There’s an early front-runner in “dumbest explanation of the Occupy Wall Street movement” — in a field with some stiff competition — and it comes from The Chronicle of Higher Education, another pseudo-pluralist right-wing outfit, which runs the equally right-shifted Arts and Letters Daily. In a piece on Occupy Wall Street, The Chronicle argues that its inspiration is not, as might be thought, more than 200 years (and more) of continuous activism, and more recently the ceaseless re-invention of political tactics and organisation. No, instead it was a dude who did a PhD on Madagascar.

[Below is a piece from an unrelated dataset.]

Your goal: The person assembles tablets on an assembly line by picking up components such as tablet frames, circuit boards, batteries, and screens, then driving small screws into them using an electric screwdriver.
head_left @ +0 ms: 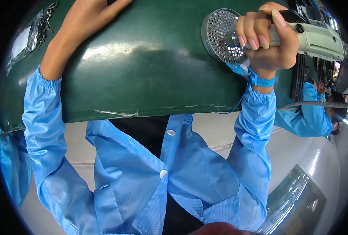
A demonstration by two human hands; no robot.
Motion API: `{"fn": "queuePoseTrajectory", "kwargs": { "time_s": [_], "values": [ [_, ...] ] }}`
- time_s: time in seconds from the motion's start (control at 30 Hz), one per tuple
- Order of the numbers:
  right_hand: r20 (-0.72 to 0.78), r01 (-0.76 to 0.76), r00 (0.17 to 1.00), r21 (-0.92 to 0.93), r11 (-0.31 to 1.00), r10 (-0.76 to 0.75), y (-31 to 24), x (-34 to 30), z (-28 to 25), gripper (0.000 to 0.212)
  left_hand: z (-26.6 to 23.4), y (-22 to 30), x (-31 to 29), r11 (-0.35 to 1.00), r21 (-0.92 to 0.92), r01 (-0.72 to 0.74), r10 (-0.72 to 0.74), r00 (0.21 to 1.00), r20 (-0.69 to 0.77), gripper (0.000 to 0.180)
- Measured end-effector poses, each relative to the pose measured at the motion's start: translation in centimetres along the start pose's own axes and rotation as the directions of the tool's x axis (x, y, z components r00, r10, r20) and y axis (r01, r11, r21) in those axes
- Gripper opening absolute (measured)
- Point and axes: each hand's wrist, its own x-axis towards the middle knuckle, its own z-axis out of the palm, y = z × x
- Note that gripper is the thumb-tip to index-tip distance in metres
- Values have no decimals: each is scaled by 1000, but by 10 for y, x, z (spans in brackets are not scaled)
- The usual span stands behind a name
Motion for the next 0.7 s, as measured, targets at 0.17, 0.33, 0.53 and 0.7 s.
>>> {"fn": "queuePoseTrajectory", "kwargs": {
  "time_s": [0.17, 0.33, 0.53, 0.7],
  "values": [
    [34, 12, 999, -20, 1000, -12, 5, 1, 0, 38, -2, 0, -3, 1000, 17, 13, -13, 1000, 17, 22],
    [-70, 329, 880, 804, 495, -470, 52, 23, 17, 26, 1, 0, 0, 1000, 12, 3, -3, 1000, 7, 22],
    [-294, -73, 955, -135, 988, 30, -6, -1, 48, 29, -3, 5, -3, 999, -8, 44, -44, 999, 18, 22],
    [-292, -58, 956, -153, 986, 11, -7, -1, 47, 30, 1, 3, 0, 998, -65, 20, -22, 999, -31, 21]
  ]
}}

The Chronicle awards David Graeber, an anthropologist at London’s Goldsmith’s college, who released a book about self-organisation among the Betafo community on the island, who had been deserted by a collapsed state. Graeber makes no such claims for himself, but The Chronicle breathlessly implies that he invented the terms “consensus decision-making”, “democracy without a government”, and that no one had developed communal self-organisation before.

A bizarre assertion, that requires enormous ignorance to make with a straight face — but good enough to make Arts and Letters Daily. Why? Simply a novelty piece — or is it there because it satisfies two obsessive ideas about such movements: one that they’re neo-primitivist, and second, that they’re run by mysterious tenured radicals, rather than wider groups of people. Chronic indeed.